TASK REQUIREMENTS: Write down each entry precisely as given.

MATERIAL FOR THE TASK:
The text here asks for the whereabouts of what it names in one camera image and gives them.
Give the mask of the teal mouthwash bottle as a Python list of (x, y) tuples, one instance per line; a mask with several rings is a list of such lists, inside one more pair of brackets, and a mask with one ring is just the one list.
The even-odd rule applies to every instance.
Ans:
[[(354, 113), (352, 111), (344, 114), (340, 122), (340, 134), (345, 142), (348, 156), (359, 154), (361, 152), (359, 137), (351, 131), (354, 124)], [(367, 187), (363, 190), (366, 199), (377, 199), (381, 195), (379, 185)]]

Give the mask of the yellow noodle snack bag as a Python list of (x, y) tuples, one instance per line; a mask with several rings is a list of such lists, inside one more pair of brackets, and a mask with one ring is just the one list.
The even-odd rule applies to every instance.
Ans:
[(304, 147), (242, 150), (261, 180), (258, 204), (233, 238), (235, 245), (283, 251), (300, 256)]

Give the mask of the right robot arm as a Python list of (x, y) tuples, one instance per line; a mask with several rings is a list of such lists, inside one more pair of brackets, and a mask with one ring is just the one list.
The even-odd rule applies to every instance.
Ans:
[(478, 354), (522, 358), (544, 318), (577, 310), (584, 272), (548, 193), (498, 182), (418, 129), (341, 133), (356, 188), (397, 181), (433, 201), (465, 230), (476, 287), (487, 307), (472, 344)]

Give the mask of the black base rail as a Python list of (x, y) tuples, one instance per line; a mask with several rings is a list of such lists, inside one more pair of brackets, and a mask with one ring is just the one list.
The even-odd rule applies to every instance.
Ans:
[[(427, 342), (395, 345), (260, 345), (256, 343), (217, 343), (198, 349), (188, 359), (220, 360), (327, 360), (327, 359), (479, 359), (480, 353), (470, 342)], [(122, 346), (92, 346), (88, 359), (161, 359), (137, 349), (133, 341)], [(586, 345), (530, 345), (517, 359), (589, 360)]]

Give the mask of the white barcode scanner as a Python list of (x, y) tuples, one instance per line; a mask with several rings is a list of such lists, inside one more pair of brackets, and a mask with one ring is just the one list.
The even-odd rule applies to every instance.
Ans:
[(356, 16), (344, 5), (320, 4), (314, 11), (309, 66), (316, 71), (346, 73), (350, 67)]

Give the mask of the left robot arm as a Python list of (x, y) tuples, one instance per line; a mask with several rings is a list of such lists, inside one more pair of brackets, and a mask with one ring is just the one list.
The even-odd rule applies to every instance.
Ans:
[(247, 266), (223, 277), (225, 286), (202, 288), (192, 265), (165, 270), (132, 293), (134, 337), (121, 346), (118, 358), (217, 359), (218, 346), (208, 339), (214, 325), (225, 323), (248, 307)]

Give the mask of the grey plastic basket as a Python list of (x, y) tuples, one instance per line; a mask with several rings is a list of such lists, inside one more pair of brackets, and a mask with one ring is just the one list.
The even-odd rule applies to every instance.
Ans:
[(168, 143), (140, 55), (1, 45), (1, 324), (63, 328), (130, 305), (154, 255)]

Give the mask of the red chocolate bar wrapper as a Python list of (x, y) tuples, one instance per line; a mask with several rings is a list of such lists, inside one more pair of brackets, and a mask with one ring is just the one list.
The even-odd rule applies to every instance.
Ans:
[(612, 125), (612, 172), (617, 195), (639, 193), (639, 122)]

EXERCISE OUTPUT:
The text here asks for the whereabouts of what it names in one camera image and gives them.
Give the mask of the teal mouthwash bottle as a Python list of (x, y) tuples, one instance per line; a mask with several rings is a list of such lists, inside one more pair of brackets, and a mask with one ring is just the one list.
The even-odd rule applies to every instance.
Ans:
[[(354, 113), (352, 111), (344, 114), (340, 122), (340, 134), (345, 142), (348, 156), (359, 154), (361, 152), (359, 137), (351, 131), (354, 124)], [(367, 187), (363, 190), (366, 199), (377, 199), (381, 195), (379, 185)]]

Give the mask of the yellow noodle snack bag as a Python list of (x, y) tuples, one instance per line; a mask with several rings is a list of such lists, inside one more pair of brackets, and a mask with one ring is just the one list.
The even-odd rule applies to every instance.
Ans:
[(304, 147), (242, 150), (261, 180), (258, 204), (233, 238), (235, 245), (283, 251), (300, 256)]

Give the mask of the right robot arm as a Python list of (x, y) tuples, one instance per line; a mask with several rings is a list of such lists, inside one more pair of brackets, and a mask with one ring is just the one list.
The even-odd rule applies to every instance.
Ans:
[(478, 354), (522, 358), (544, 318), (577, 310), (584, 272), (548, 193), (498, 182), (418, 129), (341, 133), (356, 188), (397, 181), (433, 201), (465, 230), (476, 287), (487, 307), (472, 344)]

Give the mask of the black base rail as a Python list of (x, y) tuples, one instance per line; a mask with several rings is a list of such lists, inside one more pair of brackets, and a mask with one ring is just the one list.
The even-odd rule applies to every instance.
Ans:
[[(427, 342), (395, 345), (260, 345), (256, 343), (217, 343), (198, 349), (188, 359), (220, 360), (327, 360), (327, 359), (479, 359), (480, 353), (470, 342)], [(122, 346), (92, 346), (88, 359), (161, 359), (137, 349), (133, 341)], [(586, 345), (530, 345), (517, 359), (589, 360)]]

Give the mask of the white barcode scanner as a Python list of (x, y) tuples, one instance per line; a mask with several rings is a list of such lists, inside one more pair of brackets, and a mask with one ring is just the one list.
The even-odd rule applies to every instance.
Ans:
[(356, 16), (344, 5), (320, 4), (314, 11), (309, 66), (316, 71), (346, 73), (350, 67)]

Give the mask of the left robot arm as a Python list of (x, y) tuples, one instance per line; a mask with several rings is a list of such lists, inside one more pair of brackets, and a mask with one ring is just the one list.
The even-odd rule applies to every instance.
Ans:
[(247, 266), (223, 277), (225, 286), (202, 288), (192, 265), (165, 270), (132, 293), (134, 337), (121, 346), (118, 358), (217, 359), (218, 346), (208, 339), (214, 325), (225, 323), (248, 307)]

Give the mask of the grey plastic basket as a Python list of (x, y) tuples, one instance per line; a mask with several rings is a list of such lists, inside one more pair of brackets, and a mask with one ring is just the one list.
The even-odd rule applies to every instance.
Ans:
[(168, 143), (140, 55), (1, 45), (1, 324), (63, 328), (130, 305), (154, 255)]

Give the mask of the red chocolate bar wrapper as a Python list of (x, y) tuples, one instance per line; a mask with several rings is a list of such lists, inside one more pair of brackets, and a mask with one ring is just the one list.
The even-odd rule applies to every instance.
Ans:
[(612, 125), (612, 172), (617, 195), (639, 193), (639, 122)]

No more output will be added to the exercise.